▸ **Task to carry out**
In the data below, the answer is the run of lines from the line containing "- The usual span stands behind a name" through the line containing "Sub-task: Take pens", both included; print it exactly and nothing else.

[Stored items]
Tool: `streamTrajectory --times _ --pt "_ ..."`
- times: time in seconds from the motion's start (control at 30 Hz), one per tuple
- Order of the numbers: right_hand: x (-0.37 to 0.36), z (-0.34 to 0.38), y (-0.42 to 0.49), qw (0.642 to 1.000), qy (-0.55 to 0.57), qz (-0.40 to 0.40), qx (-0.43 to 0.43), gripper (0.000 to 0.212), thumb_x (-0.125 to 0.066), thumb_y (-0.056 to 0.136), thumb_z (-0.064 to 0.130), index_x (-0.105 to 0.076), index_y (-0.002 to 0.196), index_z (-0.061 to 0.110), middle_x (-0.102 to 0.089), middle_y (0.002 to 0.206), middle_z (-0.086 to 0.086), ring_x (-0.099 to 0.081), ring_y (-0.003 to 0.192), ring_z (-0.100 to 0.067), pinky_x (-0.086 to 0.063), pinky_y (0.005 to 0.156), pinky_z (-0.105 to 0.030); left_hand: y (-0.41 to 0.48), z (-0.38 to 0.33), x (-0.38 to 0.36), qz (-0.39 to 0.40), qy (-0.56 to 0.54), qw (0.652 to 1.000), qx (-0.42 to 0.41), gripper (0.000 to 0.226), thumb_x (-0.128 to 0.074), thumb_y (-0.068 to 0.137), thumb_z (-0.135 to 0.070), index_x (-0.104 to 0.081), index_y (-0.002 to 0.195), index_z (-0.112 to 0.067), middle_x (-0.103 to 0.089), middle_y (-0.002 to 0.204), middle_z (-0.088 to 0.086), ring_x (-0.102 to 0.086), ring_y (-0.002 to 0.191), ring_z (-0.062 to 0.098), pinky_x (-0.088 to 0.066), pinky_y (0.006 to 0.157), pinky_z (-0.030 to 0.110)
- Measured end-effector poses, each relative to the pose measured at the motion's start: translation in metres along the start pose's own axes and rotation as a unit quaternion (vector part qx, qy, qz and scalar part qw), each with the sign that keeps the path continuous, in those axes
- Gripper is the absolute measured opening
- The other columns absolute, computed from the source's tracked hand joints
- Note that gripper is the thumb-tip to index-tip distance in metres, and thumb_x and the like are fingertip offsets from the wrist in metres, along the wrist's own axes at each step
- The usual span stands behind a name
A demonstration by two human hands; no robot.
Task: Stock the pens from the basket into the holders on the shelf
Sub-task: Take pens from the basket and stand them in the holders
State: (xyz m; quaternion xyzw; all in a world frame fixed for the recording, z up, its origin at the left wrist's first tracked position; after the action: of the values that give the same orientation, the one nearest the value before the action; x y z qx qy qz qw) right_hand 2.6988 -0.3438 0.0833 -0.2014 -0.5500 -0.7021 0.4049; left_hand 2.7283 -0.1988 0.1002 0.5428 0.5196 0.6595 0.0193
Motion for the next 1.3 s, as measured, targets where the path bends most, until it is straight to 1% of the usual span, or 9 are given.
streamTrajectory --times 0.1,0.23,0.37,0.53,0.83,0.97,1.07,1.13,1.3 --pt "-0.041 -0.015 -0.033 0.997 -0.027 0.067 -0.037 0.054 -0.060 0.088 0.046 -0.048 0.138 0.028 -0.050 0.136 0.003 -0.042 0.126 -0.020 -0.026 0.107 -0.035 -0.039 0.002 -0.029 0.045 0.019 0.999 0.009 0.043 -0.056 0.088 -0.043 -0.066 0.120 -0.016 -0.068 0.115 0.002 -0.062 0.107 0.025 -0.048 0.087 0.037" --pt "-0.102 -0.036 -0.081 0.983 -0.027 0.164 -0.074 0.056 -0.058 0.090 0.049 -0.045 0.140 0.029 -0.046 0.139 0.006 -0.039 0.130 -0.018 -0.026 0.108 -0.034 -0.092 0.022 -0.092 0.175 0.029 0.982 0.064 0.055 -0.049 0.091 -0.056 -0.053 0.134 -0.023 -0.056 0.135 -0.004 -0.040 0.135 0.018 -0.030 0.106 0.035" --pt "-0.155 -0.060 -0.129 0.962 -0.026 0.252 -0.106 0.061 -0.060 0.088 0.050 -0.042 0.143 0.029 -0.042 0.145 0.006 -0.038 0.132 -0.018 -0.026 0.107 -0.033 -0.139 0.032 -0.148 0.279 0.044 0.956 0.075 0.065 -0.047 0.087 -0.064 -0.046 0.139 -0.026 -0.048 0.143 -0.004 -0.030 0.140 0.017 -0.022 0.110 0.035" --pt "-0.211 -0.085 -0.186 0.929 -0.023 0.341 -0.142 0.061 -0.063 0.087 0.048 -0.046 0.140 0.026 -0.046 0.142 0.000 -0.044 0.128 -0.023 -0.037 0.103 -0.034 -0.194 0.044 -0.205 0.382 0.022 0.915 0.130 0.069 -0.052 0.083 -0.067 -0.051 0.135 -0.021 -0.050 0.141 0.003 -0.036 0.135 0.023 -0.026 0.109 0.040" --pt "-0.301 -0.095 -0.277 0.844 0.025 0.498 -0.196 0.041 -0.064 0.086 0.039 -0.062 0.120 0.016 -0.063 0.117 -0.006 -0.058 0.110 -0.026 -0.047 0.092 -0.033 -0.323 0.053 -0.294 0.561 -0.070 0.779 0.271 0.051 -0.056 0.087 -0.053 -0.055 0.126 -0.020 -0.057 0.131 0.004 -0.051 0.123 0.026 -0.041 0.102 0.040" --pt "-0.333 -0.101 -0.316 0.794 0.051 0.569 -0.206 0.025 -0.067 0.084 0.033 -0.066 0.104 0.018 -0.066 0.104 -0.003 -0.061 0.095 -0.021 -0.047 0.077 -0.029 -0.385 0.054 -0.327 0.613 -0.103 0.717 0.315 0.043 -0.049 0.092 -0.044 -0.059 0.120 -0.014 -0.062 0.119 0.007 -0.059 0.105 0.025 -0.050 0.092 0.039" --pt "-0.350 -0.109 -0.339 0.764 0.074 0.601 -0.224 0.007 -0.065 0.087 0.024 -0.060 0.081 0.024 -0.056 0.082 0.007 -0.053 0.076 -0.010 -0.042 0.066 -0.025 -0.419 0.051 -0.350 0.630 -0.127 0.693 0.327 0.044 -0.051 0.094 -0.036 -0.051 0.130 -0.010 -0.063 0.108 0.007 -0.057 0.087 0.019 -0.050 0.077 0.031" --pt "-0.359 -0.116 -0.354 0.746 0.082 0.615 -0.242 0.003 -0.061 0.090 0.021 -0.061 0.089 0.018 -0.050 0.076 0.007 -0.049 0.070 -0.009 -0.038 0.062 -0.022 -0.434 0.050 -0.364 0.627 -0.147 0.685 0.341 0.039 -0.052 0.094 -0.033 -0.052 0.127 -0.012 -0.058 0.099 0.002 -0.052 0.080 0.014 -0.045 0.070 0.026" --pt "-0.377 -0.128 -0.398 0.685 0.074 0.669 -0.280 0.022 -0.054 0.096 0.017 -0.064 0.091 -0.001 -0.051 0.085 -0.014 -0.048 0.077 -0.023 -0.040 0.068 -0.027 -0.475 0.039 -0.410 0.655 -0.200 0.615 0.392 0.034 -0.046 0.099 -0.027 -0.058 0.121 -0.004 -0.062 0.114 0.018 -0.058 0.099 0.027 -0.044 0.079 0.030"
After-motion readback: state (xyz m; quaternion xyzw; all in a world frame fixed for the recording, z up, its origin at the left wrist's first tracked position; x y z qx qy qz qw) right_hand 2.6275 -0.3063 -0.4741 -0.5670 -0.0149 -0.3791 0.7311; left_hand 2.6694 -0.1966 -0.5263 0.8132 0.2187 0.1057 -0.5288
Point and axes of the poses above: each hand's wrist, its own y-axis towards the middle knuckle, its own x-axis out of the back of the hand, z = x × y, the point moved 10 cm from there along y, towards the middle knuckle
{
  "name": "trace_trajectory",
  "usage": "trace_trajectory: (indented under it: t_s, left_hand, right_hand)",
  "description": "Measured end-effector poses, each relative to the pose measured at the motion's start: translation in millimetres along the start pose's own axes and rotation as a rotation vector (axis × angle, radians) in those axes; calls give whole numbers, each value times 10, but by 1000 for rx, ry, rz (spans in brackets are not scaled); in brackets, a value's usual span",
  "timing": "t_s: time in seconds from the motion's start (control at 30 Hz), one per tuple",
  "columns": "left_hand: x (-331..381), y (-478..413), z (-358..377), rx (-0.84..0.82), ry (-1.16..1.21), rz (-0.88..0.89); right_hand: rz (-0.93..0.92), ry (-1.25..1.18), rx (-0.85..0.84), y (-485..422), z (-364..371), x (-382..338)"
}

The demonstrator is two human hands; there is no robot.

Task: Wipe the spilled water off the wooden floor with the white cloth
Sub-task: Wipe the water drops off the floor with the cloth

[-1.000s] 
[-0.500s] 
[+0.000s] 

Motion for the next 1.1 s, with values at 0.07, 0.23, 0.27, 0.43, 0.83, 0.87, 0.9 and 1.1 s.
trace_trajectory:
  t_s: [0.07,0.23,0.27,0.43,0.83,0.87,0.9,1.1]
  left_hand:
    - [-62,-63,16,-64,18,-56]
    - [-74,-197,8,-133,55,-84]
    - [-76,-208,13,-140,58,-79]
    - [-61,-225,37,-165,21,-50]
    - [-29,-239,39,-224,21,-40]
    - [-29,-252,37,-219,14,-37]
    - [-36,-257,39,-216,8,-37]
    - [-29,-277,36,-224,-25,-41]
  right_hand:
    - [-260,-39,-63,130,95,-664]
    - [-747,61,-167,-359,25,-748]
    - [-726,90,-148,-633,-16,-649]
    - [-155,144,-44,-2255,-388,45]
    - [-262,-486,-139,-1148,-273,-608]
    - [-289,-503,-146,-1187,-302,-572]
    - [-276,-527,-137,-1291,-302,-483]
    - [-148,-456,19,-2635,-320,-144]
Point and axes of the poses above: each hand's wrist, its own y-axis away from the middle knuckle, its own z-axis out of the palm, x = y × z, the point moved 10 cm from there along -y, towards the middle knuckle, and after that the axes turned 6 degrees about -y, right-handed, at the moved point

▸ **Expected output**
- The usual span stands behind a name
A demonstration by two human hands; no robot.
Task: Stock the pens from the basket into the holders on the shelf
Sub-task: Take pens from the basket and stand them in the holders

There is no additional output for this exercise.